**TASK OBJECTIVE:**
Nothing but the lines from the start of the records through the line that contains "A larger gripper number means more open" is to be copied, and each is to be copied exactly.
PROVIDED ENTRIES section start
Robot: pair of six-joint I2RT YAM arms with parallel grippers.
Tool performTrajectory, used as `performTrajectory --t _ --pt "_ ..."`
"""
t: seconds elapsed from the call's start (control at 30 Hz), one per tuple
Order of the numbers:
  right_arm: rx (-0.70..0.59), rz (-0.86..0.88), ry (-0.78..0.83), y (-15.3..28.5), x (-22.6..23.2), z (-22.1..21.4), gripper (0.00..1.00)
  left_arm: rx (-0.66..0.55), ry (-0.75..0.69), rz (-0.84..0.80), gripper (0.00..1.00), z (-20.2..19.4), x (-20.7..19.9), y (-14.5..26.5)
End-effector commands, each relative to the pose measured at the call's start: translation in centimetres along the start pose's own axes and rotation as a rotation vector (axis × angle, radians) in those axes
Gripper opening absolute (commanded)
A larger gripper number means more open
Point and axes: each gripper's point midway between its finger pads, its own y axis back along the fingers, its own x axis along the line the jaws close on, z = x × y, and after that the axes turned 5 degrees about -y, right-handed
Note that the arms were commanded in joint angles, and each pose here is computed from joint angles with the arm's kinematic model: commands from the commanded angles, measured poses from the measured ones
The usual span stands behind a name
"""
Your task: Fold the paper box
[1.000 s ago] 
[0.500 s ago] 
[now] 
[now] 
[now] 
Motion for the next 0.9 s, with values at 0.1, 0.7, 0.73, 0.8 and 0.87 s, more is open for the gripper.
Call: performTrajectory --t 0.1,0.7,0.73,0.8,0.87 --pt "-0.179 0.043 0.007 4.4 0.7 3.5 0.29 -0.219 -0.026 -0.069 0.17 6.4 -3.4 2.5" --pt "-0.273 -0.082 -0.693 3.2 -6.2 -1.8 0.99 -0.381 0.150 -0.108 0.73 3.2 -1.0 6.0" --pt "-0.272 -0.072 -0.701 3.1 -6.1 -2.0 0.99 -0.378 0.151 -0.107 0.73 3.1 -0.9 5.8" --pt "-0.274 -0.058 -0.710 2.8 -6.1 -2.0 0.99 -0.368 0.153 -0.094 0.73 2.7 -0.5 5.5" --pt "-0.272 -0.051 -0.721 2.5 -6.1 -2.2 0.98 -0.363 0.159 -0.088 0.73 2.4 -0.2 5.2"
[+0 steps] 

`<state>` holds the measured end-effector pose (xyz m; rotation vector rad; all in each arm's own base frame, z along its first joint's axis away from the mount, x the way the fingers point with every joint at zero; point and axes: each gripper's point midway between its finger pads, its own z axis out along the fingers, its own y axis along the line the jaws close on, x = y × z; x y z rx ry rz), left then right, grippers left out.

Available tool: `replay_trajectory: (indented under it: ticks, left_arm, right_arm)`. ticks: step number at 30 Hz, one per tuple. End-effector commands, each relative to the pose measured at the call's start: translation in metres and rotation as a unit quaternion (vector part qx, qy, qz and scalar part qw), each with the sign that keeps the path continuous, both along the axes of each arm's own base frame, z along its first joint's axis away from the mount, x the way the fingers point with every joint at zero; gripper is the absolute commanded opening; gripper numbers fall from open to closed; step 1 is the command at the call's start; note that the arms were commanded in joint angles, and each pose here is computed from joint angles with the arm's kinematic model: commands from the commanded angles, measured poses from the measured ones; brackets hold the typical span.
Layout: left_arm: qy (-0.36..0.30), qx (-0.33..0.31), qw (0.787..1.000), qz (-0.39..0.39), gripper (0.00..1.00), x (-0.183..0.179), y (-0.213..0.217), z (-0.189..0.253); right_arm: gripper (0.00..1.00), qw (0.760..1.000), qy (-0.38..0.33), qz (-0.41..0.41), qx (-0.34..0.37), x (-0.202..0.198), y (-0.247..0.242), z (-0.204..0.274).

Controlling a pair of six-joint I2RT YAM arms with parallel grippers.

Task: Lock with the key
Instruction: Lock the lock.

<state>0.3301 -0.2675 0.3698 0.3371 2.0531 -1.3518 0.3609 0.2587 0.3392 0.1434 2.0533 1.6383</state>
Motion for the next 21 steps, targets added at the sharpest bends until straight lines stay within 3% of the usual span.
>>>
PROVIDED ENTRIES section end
**COMPLETED EXERCISE:**
Robot: pair of six-joint I2RT YAM arms with parallel grippers.
Tool performTrajectory, used as `performTrajectory --t _ --pt "_ ..."`
"""
t: seconds elapsed from the call's start (control at 30 Hz), one per tuple
Order of the numbers:
  right_arm: rx (-0.70..0.59), rz (-0.86..0.88), ry (-0.78..0.83), y (-15.3..28.5), x (-22.6..23.2), z (-22.1..21.4), gripper (0.00..1.00)
  left_arm: rx (-0.66..0.55), ry (-0.75..0.69), rz (-0.84..0.80), gripper (0.00..1.00), z (-20.2..19.4), x (-20.7..19.9), y (-14.5..26.5)
End-effector commands, each relative to the pose measured at the call's start: translation in centimetres along the start pose's own axes and rotation as a rotation vector (axis × angle, radians) in those axes
Gripper opening absolute (commanded)
A larger gripper number means more open

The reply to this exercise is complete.